Changelog for Oban Pro v0.12

worker-hooks

Worker Hooks

Worker hooks are gauranteed to trigger after a job finishes executing. They're defined as callback functions on the worker, or in separate modules for reuse across workers.

Think of hooks as a convenient alternative to globally attached telemetry handlers, but with clearer scoping and much more safety.
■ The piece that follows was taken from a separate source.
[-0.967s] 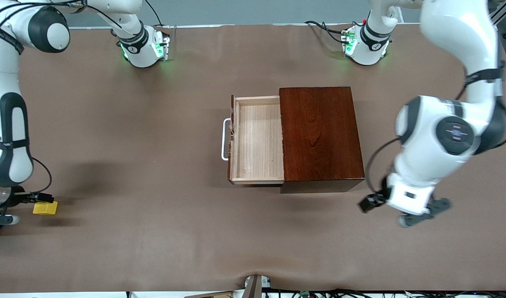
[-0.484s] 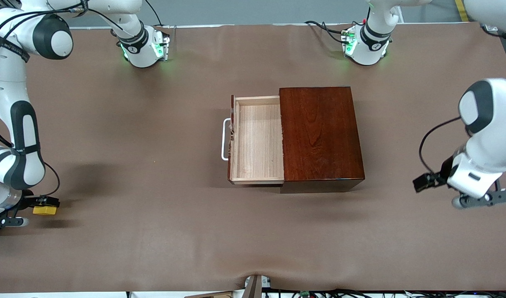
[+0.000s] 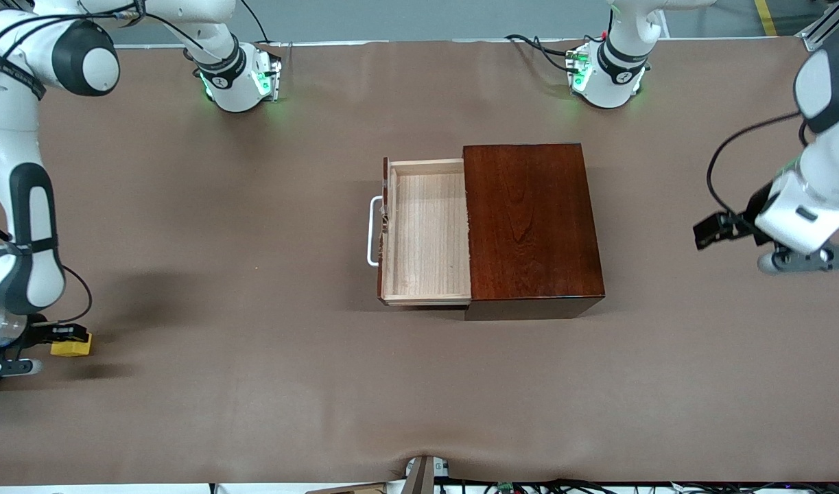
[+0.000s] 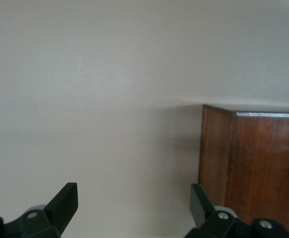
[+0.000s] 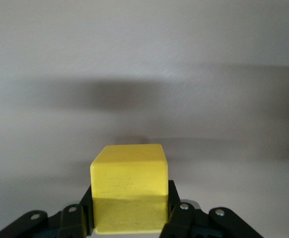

They are purely for side-effects such as cleanup, logging, broadcasting notifications, updating other records, error notifications, etc.

There are three mechanisms for defining and attaching hooks:

  1. Implicitly—hooks are defined directly on the worker and they only run for that worker
  2. Explicitly—hooks are listed when defining a worker and they run anywhere they are listed
  3. Globally—hooks are executed for all Pro workers (only Pro workers)

It's possible to combine each type of hook on a single worker. When multiple hooks are stacked they're executed in the order: implicit, explicit, and then global.

Here's a simple example of defining an inline hook on a worker to let us know when a job is discarded:

defmodule MyApp.HookWorker do
  use Oban.Pro.Worker

  @impl Oban.Pro.Worker
  def process(_job) do
    # ...
  end

  @impl Oban.Pro.Worker
  def after_process(:discard, %Job{} = job) do
    IO.puts "Job processed with this job will never complete: #{job.id}"
  end

  def after_process(_state, _job), do: :ok
end

Look at the Worker Hooks section for a complete usage guide and examples. Note, as part of an ongoing documentation enhancement we've replaced the old guide with proper moduledocs.

global-partitioning

Global Partitioning

Rate limits aren't the only SmartEngine-powered limiters that can be partitioned! Now, with partitioned global limiting, you can enforce concurrency limits by the worker, args, and sub-keys within a queue, across all nodes (without clustering).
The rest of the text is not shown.